Question in title. Said another way, can you have two Lie groups that are isomorphic as groups but not homeomorphic? If so, the group isomorphism map will not be continuous (and thus not a Lie group isomorphism), and there will be no natural map between their tangent spaces (Lie algebras). I susp...

It seems to me that there are no convention, as far as I know, where x, y and z is pointing in the real world. But I'll stick to the right hand rule. @AkivaWeinberger thanks for you accompany.

2:43 AM
nice

I want a 2D video game that takes place in the universal cover of a disk minus the origin (perhaps stylized as a top-down view of a spiral staircase). The branch cut can be located opposite the player
Spiral staircases solve VR's locomotion problem, actually
the problem of walking in the virtual world while not crashing into walls in the real world

1 hour later…

1 hour later…
4:54 AM
Good video:
Klein bottle hidden in space of 3x3 high-contrast patches found in natural images

2 hours later…
7:09 AM
Can Jordan Form always diagonalize a matrix, assuming matrix is not diagonalizable?

if matrix not diagonalizable, nothing can diagonalize matrix

7:23 AM
@LeakyNun well then what is the benefit of Jordan matrix?

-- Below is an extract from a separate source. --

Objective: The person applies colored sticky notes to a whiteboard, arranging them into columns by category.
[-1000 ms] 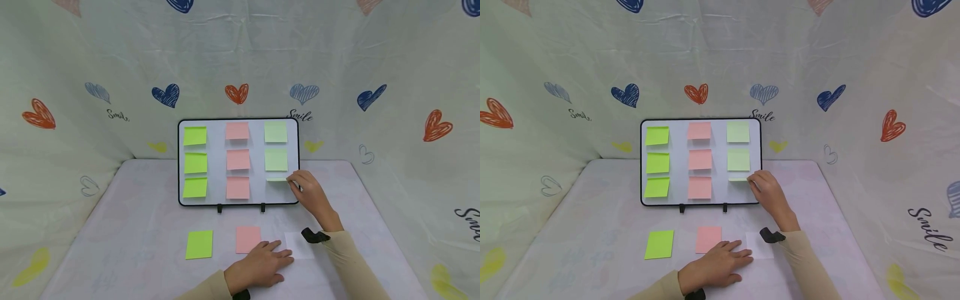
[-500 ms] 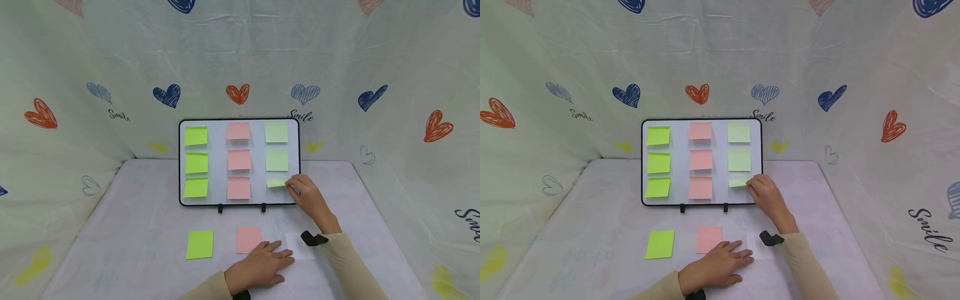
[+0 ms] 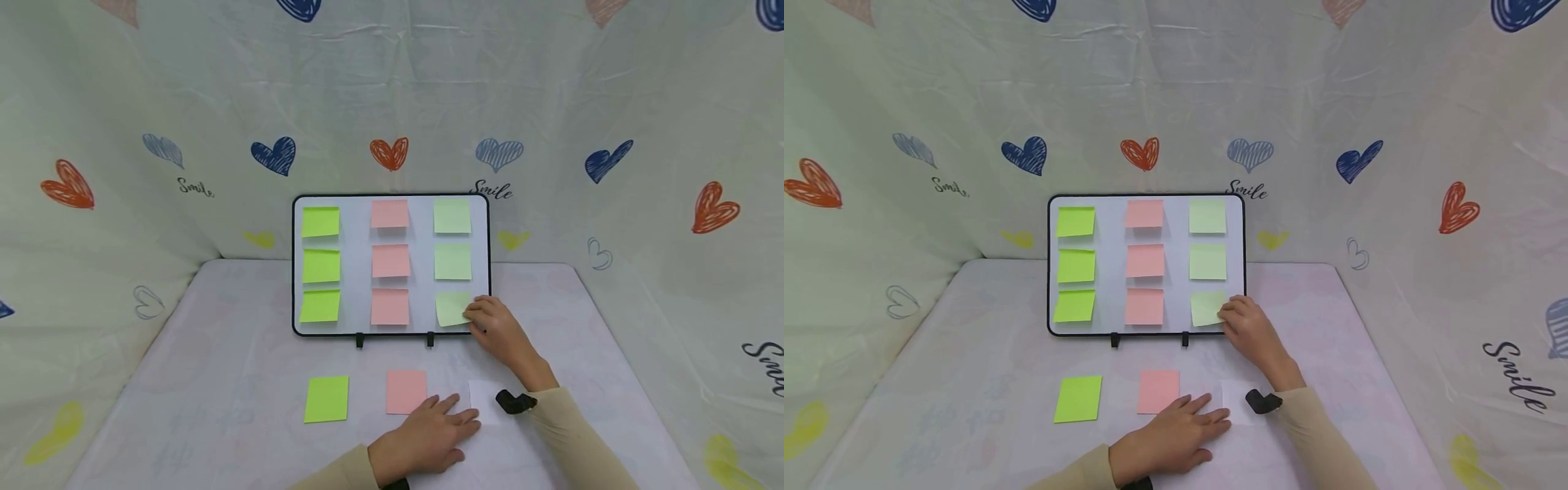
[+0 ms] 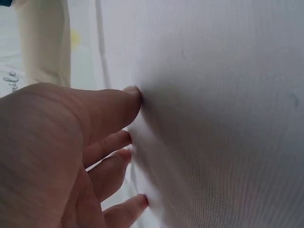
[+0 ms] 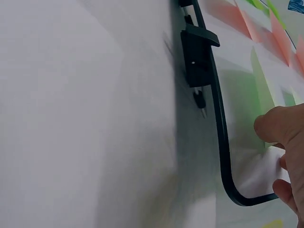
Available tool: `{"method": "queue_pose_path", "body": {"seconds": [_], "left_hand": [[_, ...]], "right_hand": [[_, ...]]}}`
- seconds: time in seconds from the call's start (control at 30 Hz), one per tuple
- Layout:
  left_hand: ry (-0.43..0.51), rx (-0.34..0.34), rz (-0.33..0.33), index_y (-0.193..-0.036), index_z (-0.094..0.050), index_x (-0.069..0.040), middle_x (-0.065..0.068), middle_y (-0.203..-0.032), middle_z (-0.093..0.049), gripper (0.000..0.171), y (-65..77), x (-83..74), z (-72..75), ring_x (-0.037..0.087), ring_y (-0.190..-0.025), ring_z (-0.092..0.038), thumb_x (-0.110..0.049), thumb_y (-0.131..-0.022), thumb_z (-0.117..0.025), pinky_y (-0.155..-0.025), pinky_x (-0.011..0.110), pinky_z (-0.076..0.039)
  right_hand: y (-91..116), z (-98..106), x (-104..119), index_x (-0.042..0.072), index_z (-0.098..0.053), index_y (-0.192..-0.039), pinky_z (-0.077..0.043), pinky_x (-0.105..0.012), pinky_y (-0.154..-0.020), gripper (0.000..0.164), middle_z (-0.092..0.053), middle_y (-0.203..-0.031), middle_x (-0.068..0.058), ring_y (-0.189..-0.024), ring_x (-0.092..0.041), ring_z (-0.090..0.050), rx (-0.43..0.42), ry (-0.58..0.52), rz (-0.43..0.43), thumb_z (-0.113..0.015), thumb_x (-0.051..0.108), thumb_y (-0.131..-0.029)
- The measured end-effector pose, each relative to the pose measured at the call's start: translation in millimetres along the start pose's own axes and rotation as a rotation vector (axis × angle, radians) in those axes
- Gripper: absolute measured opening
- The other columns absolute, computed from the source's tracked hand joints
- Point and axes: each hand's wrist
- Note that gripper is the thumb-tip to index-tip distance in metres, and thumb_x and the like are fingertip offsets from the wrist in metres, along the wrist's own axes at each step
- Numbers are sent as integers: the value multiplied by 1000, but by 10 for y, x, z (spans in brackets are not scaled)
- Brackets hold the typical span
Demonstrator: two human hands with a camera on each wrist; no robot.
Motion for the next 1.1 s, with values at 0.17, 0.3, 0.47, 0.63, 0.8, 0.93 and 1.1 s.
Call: {"method": "queue_pose_path", "body": {"seconds": [0.17,0.3,0.47,0.63,0.8,0.93,1.1], "left_hand": [[-36,-18,-8,-147,-56,-31,-18,-160,-44,53,-8,-16,42,17,-142,-51,-47,-98,-67,-106,38,-52],[-82,-61,-25,-141,-62,-30,-17,-156,-49,48,-7,-21,84,15,-132,-60,-46,-96,-70,-94,33,-57],[-100,-99,-70,-135,-67,-31,-18,-148,-57,38,17,7,123,15,-127,-64,-44,-99,-67,-89,31,-58],[-133,-154,-121,-131,-70,-31,-18,-140,-64,33,54,42,145,14,-126,-64,-43,-101,-64,-92,30,-57],[-159,-246,-156,-124,-75,-32,-19,-135,-67,27,62,64,139,12,-124,-65,-41,-102,-64,-92,27,-57],[-147,-288,-186,-124,-75,-32,-19,-136,-67,26,65,83,134,11,-124,-65,-39,-103,-62,-93,25,-57],[-113,-297,-226,-123,-76,-31,-17,-138,-66,26,68,100,144,11,-125,-65,-38,-105,-59,-94,24,-56]], "right_hand": [[58,-1,-5,0,-79,-98,-58,-53,-93,25,-71,-108,-14,-115,-40,-64,35,62,63,-88,0,-75],[133,17,1,1,-78,-106,-59,-54,-90,33,-70,-116,-15,-120,-44,-62,62,123,109,-89,3,-75],[239,40,5,-2,-76,-115,-60,-53,-90,41,-69,-129,-16,-124,-47,-62,93,193,162,-87,4,-76],[315,43,3,-2,-73,-123,-59,-53,-93,47,-66,-139,-15,-130,-49,-58,122,225,157,-85,6,-79],[353,37,8,0,-72,-126,-58,-54,-94,48,-65,-141,-14,-133,-49,-55,127,227,145,-85,7,-80],[367,31,0,2,-73,-126,-58,-54,-94,48,-63,-143,-16,-134,-49,-54,123,233,138,-85,8,-80],[364,41,-3,3,-73,-126,-59,-56,-90,49,-62,-143,-18,-134,-50,-53,103,230,124,-85,6,-78]]}}
Point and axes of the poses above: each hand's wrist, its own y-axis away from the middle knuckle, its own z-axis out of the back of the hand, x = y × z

the powers of the Jordan blocks are easy to compute

So Jordan form handles the case where the geometric multiplicities is not equal to algebraic one? right?

right

I see. Thanks.
I thought for a moment that Jordan Form will do it for any square a matrix.
@LeakyNun do you know an example where the matrix is not diagonalizable at all?

$\begin{pmatrix}1&1\\0&1\end{pmatrix}$
you sound like you're treating putting a matrix into Jordan form as "diagonalization"

7:34 AM
@LeakyNun no but if I can compute the jordan form, I can come up with the actual matrix that carries out the diagonalization
right?
S^-1 A S = J , where J is the Jordan block matrix. Then it is easy to compute S if it exist. This my understanding.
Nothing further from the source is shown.